Copy every line of the records that includes the word "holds".

** Opening RECORDS FOR THE EXERCISE block **

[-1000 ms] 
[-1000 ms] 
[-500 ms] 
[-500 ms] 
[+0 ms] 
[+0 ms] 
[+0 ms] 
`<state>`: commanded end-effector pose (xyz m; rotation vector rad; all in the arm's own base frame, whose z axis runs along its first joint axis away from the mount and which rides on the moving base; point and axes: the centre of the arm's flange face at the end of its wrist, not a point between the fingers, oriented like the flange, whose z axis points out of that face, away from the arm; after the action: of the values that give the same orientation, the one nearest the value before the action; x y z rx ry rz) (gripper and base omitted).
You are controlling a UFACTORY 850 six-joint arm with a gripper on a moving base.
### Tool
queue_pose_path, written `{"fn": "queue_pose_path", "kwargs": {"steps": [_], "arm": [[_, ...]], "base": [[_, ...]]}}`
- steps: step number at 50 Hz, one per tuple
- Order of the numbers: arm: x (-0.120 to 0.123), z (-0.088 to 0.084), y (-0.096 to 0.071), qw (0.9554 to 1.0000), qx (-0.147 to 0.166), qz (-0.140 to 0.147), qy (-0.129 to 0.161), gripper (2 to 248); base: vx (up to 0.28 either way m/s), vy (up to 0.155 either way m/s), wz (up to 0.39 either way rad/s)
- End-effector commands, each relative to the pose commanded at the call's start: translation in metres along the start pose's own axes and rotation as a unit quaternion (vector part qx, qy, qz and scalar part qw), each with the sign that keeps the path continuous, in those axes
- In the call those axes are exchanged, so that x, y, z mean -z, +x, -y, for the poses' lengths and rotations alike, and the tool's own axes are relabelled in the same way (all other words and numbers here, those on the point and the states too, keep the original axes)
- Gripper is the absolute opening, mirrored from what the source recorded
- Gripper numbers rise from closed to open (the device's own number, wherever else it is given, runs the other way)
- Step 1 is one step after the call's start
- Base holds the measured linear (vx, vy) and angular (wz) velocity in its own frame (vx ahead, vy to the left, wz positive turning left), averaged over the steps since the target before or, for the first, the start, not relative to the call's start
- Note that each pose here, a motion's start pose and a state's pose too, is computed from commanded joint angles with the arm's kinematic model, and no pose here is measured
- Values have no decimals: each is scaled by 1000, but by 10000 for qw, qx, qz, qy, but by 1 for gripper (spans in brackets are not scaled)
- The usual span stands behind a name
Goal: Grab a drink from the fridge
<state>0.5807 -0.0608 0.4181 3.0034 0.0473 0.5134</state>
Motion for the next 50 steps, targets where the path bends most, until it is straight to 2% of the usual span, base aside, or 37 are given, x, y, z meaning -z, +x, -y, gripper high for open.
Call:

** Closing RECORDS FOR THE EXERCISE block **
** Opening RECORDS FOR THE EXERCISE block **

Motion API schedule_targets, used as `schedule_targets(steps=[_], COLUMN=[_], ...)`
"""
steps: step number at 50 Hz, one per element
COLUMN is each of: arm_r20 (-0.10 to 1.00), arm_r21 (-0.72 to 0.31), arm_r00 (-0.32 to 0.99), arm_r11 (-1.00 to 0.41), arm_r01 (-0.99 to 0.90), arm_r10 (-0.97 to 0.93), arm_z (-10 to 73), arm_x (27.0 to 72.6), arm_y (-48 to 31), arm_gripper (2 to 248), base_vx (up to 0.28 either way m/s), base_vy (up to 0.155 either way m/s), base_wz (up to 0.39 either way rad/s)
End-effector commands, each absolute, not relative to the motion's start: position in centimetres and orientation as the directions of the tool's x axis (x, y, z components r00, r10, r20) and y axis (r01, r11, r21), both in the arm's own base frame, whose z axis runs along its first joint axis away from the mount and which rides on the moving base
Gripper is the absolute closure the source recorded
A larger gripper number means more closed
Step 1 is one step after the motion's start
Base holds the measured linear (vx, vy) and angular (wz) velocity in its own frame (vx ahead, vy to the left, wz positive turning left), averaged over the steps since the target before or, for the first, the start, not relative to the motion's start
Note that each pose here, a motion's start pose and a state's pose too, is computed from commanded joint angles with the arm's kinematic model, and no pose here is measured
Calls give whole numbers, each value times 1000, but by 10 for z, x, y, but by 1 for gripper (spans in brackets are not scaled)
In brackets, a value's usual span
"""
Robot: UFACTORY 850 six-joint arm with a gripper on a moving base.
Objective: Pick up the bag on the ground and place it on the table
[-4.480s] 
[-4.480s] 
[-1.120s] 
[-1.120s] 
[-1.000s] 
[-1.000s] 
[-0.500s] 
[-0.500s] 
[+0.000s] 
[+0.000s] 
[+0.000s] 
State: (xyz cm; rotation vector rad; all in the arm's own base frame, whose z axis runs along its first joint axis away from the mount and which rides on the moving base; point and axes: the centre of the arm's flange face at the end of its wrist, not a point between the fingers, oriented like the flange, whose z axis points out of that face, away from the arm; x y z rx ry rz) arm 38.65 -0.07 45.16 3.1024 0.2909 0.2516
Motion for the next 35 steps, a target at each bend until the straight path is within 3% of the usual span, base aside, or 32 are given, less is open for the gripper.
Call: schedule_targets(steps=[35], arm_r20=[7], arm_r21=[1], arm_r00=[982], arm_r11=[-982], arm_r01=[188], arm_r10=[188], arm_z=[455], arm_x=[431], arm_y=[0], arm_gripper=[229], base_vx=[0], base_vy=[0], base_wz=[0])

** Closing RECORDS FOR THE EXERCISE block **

RESPONSE AREA
- Base holds the measured linear (vx, vy) and angular (wz) velocity in its own frame (vx ahead, vy to the left, wz positive turning left), averaged over the steps since the target before or, for the first, the start, not relative to the call's start
Base holds the measured linear (vx, vy) and angular (wz) velocity in its own frame (vx ahead, vy to the left, wz positive turning left), averaged over the steps since the target before or, for the first, the start, not relative to the motion's start

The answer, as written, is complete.